| Simon Roughneen, Irish Independent, InTuition, 28 November 2006
Now 18, Asnakech* has a big smile for
her GOAL friends as she gossips while
making lunch at the golf club where works as a cook. “I am happy now. I
spent four years at GOAL. I was trained in catering. I work in this kitchen - I was
promoted - more money! I will start
university soon.”
Asnakech is forward-thinking yet
friendly. She wants a PhD in Physics after
graduating. With a resolve rooted in her
own Christian faith, she personifies
Plato’s maxim that ‘courage is a kind of
salvation’.
Genet Abay works at GOAL’s street
children centres across Addis Ababa. She
tells how, “We found Asnakech sleeping
rough in a stadium. Her parents were
immigrants from Eritrea, displaced by
war.

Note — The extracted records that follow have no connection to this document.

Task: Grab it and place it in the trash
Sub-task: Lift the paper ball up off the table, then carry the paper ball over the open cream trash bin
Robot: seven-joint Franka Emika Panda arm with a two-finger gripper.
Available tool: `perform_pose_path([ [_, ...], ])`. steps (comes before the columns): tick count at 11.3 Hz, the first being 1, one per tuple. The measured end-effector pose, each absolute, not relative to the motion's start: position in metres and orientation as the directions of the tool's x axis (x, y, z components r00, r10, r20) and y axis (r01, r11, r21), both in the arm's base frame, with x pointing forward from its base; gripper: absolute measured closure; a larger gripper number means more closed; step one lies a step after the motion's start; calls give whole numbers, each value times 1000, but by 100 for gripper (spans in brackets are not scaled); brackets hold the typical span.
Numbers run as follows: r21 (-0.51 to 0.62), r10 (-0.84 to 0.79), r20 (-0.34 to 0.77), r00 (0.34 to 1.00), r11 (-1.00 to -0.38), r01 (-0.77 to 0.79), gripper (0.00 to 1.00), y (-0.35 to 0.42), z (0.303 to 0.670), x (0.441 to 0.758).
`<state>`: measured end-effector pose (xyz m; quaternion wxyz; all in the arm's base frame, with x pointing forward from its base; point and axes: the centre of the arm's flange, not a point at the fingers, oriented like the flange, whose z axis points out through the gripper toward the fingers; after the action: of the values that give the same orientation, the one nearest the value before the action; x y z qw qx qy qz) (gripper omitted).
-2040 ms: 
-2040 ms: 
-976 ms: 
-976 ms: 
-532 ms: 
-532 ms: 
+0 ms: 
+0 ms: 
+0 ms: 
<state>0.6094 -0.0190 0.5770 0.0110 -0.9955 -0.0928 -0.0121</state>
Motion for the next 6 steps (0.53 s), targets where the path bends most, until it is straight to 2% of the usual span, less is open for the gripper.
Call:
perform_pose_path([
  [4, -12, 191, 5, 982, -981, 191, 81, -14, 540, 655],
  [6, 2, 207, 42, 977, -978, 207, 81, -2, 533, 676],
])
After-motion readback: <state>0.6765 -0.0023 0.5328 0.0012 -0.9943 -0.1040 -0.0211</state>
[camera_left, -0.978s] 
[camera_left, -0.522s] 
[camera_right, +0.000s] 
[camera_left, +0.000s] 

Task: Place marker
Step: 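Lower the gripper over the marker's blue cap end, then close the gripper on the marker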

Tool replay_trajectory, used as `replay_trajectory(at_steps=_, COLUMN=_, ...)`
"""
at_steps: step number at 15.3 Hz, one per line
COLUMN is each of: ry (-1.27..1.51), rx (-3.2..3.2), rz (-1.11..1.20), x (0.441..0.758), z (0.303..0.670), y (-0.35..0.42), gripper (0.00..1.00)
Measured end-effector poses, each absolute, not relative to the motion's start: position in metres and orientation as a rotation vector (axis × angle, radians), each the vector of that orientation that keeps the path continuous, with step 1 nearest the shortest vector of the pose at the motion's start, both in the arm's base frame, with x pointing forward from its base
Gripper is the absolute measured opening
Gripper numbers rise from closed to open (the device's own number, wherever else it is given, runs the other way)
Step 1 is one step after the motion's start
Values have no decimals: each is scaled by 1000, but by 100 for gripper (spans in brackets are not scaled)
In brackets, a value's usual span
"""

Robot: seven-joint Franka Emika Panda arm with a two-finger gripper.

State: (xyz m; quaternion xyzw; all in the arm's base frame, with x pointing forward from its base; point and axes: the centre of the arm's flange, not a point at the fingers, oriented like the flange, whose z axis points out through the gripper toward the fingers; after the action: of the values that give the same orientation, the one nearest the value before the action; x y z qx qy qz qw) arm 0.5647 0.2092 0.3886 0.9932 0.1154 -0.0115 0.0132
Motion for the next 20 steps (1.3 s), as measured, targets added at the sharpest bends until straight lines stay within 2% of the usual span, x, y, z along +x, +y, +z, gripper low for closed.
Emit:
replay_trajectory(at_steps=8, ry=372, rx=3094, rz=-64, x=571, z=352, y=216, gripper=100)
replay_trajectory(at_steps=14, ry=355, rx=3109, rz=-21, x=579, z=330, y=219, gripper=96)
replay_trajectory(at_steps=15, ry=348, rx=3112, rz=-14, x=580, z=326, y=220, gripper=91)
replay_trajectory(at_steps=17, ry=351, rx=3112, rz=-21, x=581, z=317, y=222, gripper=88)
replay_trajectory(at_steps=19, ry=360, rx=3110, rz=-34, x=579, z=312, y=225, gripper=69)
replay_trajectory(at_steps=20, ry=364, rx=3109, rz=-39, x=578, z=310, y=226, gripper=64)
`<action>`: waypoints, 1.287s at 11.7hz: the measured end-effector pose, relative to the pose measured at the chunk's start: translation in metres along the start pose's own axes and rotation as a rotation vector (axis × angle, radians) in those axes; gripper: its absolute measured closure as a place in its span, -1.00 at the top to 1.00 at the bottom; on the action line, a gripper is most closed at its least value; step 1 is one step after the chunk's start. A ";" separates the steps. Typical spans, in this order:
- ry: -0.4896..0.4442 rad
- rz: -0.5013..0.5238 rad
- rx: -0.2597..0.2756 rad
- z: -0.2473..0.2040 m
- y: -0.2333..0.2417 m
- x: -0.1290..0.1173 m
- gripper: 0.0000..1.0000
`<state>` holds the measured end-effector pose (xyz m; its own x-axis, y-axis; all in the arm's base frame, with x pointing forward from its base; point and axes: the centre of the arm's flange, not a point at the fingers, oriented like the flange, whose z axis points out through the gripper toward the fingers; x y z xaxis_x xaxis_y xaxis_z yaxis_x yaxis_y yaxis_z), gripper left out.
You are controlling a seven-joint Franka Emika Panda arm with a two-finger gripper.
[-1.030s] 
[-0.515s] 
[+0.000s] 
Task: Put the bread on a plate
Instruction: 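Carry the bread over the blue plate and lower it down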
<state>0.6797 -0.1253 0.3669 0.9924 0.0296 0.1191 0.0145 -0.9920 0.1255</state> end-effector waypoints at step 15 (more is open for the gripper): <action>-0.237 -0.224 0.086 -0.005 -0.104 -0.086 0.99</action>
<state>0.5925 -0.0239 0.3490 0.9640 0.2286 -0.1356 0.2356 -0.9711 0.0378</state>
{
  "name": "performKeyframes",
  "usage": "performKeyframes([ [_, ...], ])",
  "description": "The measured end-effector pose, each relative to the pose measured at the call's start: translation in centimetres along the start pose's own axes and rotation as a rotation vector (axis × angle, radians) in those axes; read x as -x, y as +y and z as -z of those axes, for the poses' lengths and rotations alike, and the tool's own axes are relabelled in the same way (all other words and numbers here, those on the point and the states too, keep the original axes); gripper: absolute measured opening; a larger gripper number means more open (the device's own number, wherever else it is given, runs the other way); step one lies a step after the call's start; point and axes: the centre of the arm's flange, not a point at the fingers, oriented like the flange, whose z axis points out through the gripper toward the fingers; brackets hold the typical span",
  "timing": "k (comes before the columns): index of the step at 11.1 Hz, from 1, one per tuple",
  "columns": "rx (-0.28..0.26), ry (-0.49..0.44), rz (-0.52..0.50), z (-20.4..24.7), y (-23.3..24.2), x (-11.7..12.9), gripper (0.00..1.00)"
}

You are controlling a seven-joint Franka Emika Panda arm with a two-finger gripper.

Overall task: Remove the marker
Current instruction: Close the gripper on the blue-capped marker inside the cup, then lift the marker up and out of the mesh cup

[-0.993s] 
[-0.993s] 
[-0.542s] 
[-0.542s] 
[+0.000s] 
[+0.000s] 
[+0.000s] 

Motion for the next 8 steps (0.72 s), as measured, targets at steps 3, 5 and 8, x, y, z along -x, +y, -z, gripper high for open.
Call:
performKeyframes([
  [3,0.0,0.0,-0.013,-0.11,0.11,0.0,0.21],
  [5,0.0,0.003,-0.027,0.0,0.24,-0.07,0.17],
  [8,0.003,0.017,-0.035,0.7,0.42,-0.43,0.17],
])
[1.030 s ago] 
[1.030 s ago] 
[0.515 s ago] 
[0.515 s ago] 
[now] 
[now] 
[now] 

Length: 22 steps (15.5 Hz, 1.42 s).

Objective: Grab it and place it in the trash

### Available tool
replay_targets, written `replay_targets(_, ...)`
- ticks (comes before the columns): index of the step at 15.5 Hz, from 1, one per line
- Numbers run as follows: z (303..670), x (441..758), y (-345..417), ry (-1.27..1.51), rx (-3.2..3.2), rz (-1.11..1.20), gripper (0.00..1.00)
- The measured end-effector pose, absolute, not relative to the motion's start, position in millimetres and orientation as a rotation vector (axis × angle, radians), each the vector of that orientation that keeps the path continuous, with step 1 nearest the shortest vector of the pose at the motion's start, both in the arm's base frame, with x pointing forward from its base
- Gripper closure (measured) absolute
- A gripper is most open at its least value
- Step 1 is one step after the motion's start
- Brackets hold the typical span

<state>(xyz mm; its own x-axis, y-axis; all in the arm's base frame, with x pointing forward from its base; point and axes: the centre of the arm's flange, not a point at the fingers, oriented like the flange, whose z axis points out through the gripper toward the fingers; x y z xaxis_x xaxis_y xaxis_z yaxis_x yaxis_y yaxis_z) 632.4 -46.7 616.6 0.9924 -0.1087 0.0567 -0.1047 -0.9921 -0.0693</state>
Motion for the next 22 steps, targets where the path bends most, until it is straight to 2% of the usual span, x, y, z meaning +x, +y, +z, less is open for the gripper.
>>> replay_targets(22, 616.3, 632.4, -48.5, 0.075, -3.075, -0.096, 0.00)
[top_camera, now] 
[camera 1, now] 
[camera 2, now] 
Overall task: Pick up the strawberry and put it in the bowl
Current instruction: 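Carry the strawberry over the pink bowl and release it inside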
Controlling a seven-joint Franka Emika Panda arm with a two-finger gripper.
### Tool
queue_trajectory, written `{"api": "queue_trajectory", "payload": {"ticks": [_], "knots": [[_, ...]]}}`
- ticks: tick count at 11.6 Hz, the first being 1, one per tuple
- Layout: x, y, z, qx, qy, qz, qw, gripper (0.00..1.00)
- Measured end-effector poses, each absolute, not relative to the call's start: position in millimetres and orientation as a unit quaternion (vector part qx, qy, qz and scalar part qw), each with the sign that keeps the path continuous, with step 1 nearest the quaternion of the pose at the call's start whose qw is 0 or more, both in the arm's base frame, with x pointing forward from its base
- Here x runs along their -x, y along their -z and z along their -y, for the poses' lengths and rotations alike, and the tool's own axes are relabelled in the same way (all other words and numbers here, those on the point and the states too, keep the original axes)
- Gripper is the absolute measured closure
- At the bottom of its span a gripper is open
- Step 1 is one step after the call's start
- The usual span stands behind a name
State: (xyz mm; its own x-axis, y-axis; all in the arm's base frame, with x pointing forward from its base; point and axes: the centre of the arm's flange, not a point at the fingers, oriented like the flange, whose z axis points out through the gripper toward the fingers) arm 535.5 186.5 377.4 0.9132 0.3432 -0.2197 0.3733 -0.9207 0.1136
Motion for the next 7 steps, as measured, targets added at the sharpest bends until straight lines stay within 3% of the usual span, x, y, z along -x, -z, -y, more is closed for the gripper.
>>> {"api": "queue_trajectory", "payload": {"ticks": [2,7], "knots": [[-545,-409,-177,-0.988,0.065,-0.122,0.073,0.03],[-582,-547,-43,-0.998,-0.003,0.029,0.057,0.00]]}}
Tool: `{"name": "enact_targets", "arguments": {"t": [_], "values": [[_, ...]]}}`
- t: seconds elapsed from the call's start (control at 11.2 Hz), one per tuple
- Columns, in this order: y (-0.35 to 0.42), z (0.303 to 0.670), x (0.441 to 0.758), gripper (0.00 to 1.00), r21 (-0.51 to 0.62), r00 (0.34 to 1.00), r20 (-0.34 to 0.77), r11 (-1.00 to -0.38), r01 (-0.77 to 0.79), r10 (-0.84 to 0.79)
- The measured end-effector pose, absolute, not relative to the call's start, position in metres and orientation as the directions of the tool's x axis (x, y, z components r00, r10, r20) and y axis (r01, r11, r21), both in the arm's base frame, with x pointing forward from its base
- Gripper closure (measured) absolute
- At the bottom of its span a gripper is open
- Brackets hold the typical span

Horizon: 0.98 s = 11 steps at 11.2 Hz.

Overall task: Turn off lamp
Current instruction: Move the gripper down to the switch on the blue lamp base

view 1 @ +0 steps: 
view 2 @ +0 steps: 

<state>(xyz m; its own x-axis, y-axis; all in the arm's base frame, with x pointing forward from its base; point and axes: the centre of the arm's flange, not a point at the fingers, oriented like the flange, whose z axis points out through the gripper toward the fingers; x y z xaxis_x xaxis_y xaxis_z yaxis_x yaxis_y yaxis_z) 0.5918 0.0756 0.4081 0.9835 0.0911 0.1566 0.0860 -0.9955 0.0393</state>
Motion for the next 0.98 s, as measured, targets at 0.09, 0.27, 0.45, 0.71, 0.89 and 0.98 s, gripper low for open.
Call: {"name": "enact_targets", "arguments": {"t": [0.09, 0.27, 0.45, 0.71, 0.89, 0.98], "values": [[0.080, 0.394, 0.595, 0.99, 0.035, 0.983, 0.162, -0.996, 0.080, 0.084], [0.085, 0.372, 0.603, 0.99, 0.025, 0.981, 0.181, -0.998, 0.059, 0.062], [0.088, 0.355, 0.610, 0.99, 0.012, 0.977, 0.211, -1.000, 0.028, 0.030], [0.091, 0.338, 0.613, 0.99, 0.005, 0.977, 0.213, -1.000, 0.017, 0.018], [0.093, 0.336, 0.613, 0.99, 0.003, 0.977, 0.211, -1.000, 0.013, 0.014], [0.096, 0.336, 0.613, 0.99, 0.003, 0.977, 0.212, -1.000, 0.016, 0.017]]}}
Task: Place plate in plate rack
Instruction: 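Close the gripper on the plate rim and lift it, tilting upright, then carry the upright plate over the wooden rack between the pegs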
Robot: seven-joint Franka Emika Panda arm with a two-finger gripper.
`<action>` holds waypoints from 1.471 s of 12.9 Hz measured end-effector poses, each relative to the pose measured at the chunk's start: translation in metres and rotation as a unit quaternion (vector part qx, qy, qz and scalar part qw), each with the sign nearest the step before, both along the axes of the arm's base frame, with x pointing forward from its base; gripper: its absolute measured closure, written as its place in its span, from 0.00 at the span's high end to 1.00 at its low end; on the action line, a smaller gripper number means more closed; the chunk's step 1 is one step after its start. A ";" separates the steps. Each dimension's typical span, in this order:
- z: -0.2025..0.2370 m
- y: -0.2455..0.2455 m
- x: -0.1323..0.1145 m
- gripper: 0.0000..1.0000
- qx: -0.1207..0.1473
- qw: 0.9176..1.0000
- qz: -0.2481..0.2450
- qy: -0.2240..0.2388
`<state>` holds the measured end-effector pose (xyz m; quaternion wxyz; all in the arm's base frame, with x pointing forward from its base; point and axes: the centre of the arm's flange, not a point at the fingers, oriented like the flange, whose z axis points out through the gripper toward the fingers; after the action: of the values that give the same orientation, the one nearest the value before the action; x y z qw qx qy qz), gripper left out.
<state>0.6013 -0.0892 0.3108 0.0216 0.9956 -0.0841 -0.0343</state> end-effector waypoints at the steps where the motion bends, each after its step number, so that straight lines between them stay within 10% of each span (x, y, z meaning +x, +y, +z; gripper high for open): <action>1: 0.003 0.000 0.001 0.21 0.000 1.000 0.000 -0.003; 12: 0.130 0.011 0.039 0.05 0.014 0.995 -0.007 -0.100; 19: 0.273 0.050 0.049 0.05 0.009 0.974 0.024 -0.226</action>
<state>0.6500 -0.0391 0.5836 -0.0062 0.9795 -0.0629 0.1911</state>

She was malnourished, and sadly,
like most girls on the street she was
sexually abused.”
In Addis Ababa, Nairobi, Freetown and
Calcutta, where GOAL works with streetkids,
these children often have no family,
are unwanted by relatives, and
vulnerable to physical and sexual abuse.
GOAL’s street-kids programme in Addis
Ababa consists of two drop-in centres,
education, healthcare, counselling, sport
and recreation facilities. Five night
shelters provide 200 beds.
Genet adds, “Asnakech stayed with her
grandmother after her mother died. But
her grandmother gets a tiny pension.
The Ethiopian state hasn’t money to help
a grandparent care for an orphan. A
child ends up on the street.”
There are 13 million AIDS orphans in
Africa. Many of these end up vulnerable
and discarded, on the streets of large
cities. Like Asnakech. But there is hope.
Dealing with HIV-AIDS requires
investment: in prevention, education,
and awareness-raising. But this should
not stop us helping street children.
*GOAL’s child protection policy requires
that a pseudonym be used.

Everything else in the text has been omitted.